Expression of FliA and FliZ proteins from P2 mRNA.

The above-mentioned results altogether indicate that the fliA gene is not translated efficiently from P2 mRNA, which makes the fliAZ operon unable to be activated autogenously by FliA. In order to confirm this further, we examined the effect of FliA overexpression on intracellular FliA-3×FLAG and FliZ-3×FLAG levels in the absence of FlhD4C2 using the flhD mutant of KK1004AFZF. As shown in Fig. 2B, when the excess amount of FliA was supplied from pQE-fliA, the chromosomally encoded FliA-3×FLAG protein was not observed, whereas the chromosomally encoded FliZ-3×FLAG protein was produced efficiently. This indicates that P2 mRNA has no or only a little, if any, contribution to FliA expression, whereas FliZ is produced efficiently from P2 mRNA.

Contribution of P1 and P2 mRNAs to motility development.
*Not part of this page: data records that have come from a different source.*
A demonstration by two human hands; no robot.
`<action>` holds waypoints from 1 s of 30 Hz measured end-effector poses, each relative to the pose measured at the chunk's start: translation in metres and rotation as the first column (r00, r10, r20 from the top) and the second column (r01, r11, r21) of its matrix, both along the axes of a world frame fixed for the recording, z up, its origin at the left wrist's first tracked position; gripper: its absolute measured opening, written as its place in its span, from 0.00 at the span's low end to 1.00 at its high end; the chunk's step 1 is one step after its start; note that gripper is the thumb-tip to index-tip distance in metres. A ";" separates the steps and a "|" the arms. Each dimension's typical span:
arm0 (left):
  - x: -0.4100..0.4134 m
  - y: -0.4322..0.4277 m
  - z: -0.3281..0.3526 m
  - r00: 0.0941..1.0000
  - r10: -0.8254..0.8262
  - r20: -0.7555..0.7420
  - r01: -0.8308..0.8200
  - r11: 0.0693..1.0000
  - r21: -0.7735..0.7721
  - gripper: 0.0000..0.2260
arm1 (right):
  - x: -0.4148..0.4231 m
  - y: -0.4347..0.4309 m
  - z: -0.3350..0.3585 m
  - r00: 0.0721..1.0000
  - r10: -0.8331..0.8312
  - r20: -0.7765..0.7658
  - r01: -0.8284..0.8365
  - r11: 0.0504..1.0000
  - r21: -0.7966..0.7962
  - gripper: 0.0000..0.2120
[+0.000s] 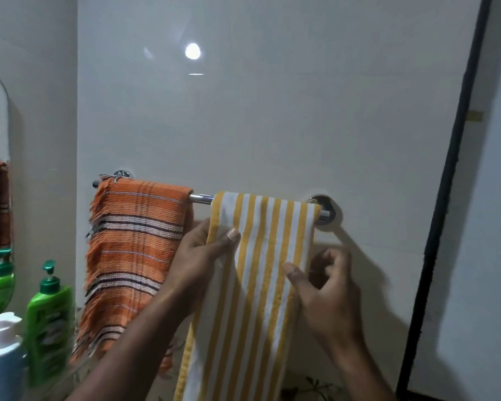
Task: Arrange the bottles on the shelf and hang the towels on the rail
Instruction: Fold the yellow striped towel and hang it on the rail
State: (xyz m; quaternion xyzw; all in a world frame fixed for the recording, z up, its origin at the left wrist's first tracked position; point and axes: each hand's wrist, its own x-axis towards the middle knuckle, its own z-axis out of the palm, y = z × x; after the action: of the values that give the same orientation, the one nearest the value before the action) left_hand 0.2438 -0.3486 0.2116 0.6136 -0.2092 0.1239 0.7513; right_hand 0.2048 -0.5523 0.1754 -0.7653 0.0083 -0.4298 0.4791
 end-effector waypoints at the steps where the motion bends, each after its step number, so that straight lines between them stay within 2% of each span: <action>1: -0.001 -0.003 0.004 1.000 -0.005 0.019 0.005 1.000 -0.026 0.08 | 0.000 0.001 0.002 1.000 0.011 0.013 -0.011 1.000 -0.003 0.24; 5: 0.000 -0.008 0.029 0.996 0.033 0.083 -0.023 0.994 -0.111 0.08 | -0.002 0.004 0.040 0.994 0.037 0.107 -0.034 0.999 -0.028 0.22; 7: 0.006 -0.006 0.045 0.990 0.112 0.084 -0.105 0.991 -0.077 0.07 | -0.003 0.005 0.066 0.990 0.044 0.132 -0.036 0.998 -0.058 0.21; 9: 0.019 0.000 0.060 0.965 0.256 0.064 -0.258 0.966 0.018 0.04 | -0.001 0.007 0.091 0.993 0.022 0.113 -0.007 0.991 -0.132 0.19; 11: 0.030 0.004 0.072 0.902 0.425 0.080 -0.432 0.883 0.184 0.08 | 0.005 0.007 0.112 0.997 -0.024 0.070 0.040 0.971 -0.234 0.17; 13: 0.035 0.005 0.080 0.815 0.551 0.178 -0.577 0.745 0.334 0.21 | 0.012 0.008 0.127 0.994 -0.105 0.017 0.104 0.935 -0.340 0.16; 15: 0.032 0.005 0.083 0.764 0.578 0.286 -0.645 0.669 0.369 0.27 | 0.013 0.010 0.138 0.977 -0.207 -0.039 0.166 0.869 -0.465 0.15; 16: 0.031 0.004 0.080 0.763 0.571 0.303 -0.647 0.671 0.362 0.27 | 0.013 0.011 0.141 0.963 -0.265 -0.044 0.202 0.824 -0.529 0.14; 18: 0.026 0.004 0.066 0.797 0.542 0.266 -0.602 0.752 0.270 0.26 | 0.009 0.011 0.144 0.942 -0.336 -0.026 0.258 0.768 -0.586 0.10; 19: 0.021 0.004 0.054 0.833 0.505 0.227 -0.547 0.815 0.193 0.25 | 0.008 0.011 0.142 0.939 -0.345 -0.013 0.276 0.771 -0.574 0.08; 22: 0.015 0.004 0.003 0.961 0.266 0.074 -0.265 0.964 -0.019 0.23 | 0.007 0.012 0.126 0.934 -0.349 0.075 0.339 0.800 -0.495 0.11; 24: 0.010 0.002 -0.028 0.993 0.111 -0.037 -0.113 0.991 -0.069 0.19 | 0.000 0.012 0.106 0.918 -0.352 0.182 0.396 0.822 -0.409 0.16; 26: 0.007 0.001 -0.043 0.996 0.024 -0.088 -0.036 0.991 -0.131 0.13 | -0.009 0.013 0.083 0.901 -0.341 0.267 0.410 0.871 -0.270 0.18; 28: 0.008 0.003 -0.042 0.997 0.015 -0.076 -0.026 0.990 -0.142 0.10 | -0.012 0.012 0.057 0.941 -0.266 0.210 0.298 0.944 -0.139 0.19; 30: 0.009 0.004 -0.033 0.999 0.027 -0.043 -0.031 0.995 -0.099 0.10 | -0.007 0.013 0.035 0.995 -0.086 0.052 0.086 0.996 -0.009 0.20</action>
State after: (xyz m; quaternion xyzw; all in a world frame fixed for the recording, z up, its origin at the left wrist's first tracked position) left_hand 0.2526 -0.3441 0.1788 0.5809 -0.1782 0.1321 0.7832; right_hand 0.1977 -0.5396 0.2100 -0.7558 0.0264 -0.4695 0.4557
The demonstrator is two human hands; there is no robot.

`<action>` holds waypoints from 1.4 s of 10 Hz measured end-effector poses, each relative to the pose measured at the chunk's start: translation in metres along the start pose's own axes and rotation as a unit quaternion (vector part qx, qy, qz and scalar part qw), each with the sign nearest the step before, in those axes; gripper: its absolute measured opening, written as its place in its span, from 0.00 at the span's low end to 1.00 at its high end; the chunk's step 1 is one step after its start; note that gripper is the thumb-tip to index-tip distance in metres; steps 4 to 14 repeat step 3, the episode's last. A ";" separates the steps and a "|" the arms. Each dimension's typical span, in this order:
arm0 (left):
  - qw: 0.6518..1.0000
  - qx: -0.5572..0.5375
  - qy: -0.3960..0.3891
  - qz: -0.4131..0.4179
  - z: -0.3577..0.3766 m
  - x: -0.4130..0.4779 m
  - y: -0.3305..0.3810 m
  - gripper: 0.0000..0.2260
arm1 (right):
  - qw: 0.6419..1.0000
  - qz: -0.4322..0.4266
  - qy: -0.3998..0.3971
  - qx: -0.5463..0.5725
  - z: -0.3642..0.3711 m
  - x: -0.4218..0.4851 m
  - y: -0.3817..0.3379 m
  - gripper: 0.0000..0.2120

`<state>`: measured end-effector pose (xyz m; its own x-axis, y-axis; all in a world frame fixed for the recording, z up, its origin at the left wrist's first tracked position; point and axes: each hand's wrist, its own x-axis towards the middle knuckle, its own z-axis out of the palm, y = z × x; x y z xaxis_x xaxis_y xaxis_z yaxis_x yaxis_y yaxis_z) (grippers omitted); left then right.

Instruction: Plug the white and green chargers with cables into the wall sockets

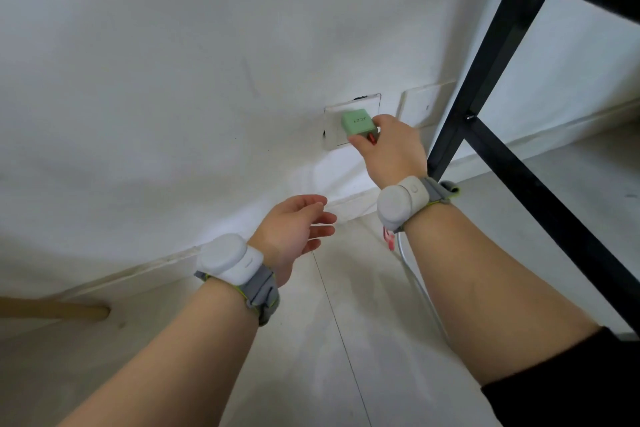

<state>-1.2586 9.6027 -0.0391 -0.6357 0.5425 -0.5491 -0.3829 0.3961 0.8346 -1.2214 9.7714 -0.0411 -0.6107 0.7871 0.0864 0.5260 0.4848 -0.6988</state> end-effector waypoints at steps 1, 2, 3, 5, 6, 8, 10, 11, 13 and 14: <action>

Next, we examined the contribution of P1 and P2 mRNAs to motility development. For this purpose, we constructed two sets of pFZY1-based recombinant plasmids carrying various combinations of the fliA promoter and 5′ UTR sequences: one set has the fliA gene, while the other set has both the fliA and fliZ genes. We compared their ability to restore motility to the ΔfliAZ mutant cells.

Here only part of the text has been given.